START MATERIAL FOR THIS EXERCISE
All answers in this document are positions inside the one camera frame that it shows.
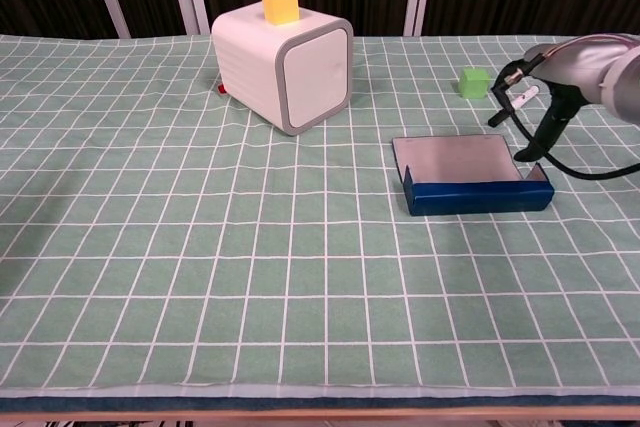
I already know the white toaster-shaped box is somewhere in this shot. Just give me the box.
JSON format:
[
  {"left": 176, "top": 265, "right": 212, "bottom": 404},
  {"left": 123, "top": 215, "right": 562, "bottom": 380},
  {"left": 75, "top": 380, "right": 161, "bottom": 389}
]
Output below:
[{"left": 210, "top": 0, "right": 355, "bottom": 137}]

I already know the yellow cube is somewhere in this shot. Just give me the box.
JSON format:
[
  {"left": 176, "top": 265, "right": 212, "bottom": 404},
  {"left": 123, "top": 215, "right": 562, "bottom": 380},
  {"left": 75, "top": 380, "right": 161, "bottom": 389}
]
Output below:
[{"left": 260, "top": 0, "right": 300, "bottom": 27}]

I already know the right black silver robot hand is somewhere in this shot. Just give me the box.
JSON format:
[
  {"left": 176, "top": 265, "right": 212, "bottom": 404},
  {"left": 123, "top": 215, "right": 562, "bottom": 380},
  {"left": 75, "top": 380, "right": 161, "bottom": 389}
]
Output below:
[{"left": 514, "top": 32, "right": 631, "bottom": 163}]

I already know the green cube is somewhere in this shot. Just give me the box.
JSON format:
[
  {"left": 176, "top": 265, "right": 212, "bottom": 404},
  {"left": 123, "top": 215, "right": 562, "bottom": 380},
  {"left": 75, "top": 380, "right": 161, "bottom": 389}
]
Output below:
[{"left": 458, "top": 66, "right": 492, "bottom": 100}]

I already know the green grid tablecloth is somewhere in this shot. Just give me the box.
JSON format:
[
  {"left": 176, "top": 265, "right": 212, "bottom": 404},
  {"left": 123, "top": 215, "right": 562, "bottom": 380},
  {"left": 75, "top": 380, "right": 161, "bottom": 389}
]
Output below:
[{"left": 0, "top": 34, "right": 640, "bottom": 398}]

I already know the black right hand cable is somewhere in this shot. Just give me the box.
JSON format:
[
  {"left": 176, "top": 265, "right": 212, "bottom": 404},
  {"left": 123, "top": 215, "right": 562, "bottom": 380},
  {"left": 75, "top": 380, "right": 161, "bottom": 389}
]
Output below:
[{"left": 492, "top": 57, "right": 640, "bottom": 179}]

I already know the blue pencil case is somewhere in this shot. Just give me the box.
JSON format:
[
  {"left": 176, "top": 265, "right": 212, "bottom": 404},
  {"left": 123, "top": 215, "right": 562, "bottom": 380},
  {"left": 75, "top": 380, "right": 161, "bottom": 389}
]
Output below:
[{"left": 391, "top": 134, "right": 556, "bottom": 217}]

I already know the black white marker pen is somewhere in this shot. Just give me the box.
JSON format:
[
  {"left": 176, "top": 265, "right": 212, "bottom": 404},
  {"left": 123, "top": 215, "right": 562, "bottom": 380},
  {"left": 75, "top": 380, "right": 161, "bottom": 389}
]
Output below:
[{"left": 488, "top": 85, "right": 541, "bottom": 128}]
END MATERIAL FOR THIS EXERCISE
START MATERIAL FOR THIS EXERCISE
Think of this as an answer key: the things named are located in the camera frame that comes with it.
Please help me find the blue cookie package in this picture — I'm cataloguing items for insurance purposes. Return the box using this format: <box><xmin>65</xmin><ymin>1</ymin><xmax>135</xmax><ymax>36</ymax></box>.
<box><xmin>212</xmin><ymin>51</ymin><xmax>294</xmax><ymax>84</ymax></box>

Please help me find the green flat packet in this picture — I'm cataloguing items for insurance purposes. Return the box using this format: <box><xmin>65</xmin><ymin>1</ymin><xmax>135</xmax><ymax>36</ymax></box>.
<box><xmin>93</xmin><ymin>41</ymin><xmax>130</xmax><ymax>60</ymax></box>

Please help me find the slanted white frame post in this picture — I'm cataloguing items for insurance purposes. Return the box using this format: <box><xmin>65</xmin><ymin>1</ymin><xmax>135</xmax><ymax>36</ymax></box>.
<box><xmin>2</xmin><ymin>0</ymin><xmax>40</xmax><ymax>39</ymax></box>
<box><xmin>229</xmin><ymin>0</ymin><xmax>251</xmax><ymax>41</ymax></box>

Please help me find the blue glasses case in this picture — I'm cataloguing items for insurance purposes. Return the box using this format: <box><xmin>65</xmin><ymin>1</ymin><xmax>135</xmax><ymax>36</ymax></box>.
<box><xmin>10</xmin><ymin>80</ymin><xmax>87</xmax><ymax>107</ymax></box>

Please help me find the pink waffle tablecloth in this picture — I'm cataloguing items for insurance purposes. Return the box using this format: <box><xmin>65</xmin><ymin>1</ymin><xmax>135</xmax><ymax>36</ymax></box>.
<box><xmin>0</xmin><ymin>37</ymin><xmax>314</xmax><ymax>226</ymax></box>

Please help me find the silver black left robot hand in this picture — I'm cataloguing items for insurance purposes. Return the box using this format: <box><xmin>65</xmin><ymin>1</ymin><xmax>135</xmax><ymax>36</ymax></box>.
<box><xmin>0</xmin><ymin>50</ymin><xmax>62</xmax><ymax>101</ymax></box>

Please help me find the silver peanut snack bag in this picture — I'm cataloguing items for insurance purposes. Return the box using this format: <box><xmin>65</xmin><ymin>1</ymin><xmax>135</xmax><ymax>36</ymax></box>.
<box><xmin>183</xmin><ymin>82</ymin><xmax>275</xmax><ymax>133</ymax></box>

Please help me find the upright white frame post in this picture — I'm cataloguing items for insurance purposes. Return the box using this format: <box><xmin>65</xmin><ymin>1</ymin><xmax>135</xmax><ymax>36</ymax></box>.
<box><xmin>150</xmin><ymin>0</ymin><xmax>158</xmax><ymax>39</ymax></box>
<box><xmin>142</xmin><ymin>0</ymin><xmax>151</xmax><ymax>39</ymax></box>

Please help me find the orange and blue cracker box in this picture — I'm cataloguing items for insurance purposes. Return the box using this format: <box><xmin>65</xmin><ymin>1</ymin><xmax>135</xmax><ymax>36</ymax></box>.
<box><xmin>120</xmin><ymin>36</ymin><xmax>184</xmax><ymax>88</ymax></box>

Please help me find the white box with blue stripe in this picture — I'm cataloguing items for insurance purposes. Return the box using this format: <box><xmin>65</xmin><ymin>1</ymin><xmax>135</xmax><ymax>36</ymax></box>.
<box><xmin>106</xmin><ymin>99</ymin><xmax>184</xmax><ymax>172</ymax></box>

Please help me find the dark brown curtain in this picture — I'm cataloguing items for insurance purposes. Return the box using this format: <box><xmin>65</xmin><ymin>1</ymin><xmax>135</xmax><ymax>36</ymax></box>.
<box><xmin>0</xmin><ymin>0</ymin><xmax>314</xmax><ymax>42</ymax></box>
END MATERIAL FOR THIS EXERCISE
START MATERIAL FOR THIS EXERCISE
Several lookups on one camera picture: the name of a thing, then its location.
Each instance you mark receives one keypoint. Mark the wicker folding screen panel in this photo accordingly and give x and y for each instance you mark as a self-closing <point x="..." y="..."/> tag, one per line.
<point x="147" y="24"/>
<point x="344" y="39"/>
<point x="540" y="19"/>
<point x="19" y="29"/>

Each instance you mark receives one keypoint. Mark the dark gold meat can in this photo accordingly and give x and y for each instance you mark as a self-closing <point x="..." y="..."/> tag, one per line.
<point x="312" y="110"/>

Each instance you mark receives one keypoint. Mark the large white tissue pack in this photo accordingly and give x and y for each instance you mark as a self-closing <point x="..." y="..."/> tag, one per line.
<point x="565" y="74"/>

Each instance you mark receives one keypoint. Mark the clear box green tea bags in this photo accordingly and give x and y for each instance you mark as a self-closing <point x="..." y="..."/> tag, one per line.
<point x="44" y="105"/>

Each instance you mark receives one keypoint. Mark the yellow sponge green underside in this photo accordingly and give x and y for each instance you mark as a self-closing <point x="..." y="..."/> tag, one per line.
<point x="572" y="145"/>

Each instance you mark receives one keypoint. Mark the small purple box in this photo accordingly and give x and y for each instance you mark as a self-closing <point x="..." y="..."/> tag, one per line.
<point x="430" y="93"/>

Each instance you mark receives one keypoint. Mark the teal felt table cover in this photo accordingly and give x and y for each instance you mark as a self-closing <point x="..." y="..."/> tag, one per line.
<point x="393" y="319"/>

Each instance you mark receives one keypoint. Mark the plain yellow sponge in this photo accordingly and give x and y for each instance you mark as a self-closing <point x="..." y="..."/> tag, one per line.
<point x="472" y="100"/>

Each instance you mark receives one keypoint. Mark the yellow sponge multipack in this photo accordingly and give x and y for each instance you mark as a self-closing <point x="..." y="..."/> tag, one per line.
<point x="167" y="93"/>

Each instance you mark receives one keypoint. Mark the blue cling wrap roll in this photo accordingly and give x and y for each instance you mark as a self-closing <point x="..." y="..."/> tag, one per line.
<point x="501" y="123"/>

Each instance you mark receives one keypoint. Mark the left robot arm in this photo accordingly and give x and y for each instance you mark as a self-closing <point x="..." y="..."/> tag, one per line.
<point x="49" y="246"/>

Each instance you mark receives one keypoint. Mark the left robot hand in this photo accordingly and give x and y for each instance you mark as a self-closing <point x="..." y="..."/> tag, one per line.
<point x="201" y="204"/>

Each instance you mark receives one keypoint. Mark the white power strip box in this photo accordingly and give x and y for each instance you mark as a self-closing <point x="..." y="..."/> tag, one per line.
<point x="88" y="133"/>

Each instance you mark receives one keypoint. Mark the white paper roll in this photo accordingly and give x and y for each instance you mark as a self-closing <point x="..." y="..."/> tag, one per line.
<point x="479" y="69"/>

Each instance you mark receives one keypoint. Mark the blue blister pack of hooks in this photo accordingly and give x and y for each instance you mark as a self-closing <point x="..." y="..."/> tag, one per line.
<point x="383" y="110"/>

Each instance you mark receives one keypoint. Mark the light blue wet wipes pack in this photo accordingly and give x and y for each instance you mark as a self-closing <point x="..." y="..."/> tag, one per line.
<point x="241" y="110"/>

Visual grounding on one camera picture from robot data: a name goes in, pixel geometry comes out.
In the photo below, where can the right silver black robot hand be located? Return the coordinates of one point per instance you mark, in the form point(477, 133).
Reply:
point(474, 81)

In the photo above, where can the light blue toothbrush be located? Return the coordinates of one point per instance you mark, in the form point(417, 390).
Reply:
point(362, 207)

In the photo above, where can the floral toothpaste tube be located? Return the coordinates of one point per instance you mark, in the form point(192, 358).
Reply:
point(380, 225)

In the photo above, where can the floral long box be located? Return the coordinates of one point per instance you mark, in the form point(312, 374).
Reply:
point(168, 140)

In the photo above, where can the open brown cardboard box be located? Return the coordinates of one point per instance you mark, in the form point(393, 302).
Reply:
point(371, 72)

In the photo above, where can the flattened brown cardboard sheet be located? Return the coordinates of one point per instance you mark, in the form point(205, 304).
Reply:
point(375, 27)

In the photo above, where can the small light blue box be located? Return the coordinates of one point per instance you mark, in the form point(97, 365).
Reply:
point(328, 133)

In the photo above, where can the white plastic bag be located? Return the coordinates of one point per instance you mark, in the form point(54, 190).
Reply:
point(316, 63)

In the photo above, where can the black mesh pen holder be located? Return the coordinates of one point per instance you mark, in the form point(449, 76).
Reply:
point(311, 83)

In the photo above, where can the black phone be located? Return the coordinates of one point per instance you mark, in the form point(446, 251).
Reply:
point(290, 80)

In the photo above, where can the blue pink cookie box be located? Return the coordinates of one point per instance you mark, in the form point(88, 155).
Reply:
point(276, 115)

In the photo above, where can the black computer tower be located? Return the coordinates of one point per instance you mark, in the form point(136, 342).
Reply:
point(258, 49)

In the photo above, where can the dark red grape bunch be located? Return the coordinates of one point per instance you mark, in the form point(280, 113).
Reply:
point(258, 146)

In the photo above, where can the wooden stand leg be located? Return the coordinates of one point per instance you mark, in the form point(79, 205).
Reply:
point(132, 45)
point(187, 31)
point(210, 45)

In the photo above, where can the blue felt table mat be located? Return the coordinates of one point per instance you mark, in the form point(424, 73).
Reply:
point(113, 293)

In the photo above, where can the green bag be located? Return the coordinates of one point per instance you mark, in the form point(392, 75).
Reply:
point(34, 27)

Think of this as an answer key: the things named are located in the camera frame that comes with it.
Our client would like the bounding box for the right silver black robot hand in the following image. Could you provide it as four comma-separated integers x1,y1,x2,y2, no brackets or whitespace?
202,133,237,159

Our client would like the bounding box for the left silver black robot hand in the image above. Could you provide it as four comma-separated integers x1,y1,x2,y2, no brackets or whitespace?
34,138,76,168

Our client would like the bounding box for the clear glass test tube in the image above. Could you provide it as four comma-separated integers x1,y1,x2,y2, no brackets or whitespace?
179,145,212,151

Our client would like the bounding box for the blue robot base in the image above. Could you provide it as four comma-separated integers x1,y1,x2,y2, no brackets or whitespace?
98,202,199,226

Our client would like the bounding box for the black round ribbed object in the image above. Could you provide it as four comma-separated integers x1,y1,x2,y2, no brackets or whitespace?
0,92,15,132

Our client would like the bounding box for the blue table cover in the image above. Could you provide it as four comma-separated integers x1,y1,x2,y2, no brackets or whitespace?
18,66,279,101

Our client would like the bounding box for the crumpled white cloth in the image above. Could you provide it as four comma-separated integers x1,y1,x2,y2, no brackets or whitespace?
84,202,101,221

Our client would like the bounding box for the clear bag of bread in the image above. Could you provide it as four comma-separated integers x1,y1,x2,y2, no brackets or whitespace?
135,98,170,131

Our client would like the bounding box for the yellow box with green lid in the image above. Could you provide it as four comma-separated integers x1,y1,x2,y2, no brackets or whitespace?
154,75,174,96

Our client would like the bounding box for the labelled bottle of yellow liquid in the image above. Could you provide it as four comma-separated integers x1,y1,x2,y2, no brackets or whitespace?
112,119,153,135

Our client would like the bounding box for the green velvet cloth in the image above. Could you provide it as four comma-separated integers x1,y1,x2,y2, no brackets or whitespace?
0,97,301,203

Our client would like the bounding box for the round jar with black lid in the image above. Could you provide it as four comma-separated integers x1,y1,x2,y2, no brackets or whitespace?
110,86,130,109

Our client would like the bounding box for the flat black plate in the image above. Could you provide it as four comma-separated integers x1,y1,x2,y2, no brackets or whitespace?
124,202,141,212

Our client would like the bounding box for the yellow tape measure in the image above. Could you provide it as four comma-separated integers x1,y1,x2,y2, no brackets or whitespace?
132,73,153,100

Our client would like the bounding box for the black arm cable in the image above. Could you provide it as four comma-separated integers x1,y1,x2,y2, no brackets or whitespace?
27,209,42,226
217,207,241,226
END MATERIAL FOR THIS EXERCISE
- TASK TO CARRY OUT -
What lines in the listing above contain the word "know"? Show each one.

- RESULT FOR THIS EXERCISE -
I already know the white toaster-shaped box is somewhere in this shot. Just give me the box.
I already know the yellow cube is somewhere in this shot. Just give me the box.
I already know the right black silver robot hand is somewhere in this shot. Just give me the box.
I already know the green cube is somewhere in this shot. Just give me the box.
I already know the green grid tablecloth is somewhere in this shot. Just give me the box.
I already know the black right hand cable is somewhere in this shot. Just give me the box.
I already know the blue pencil case is somewhere in this shot. Just give me the box.
I already know the black white marker pen is somewhere in this shot. Just give me the box.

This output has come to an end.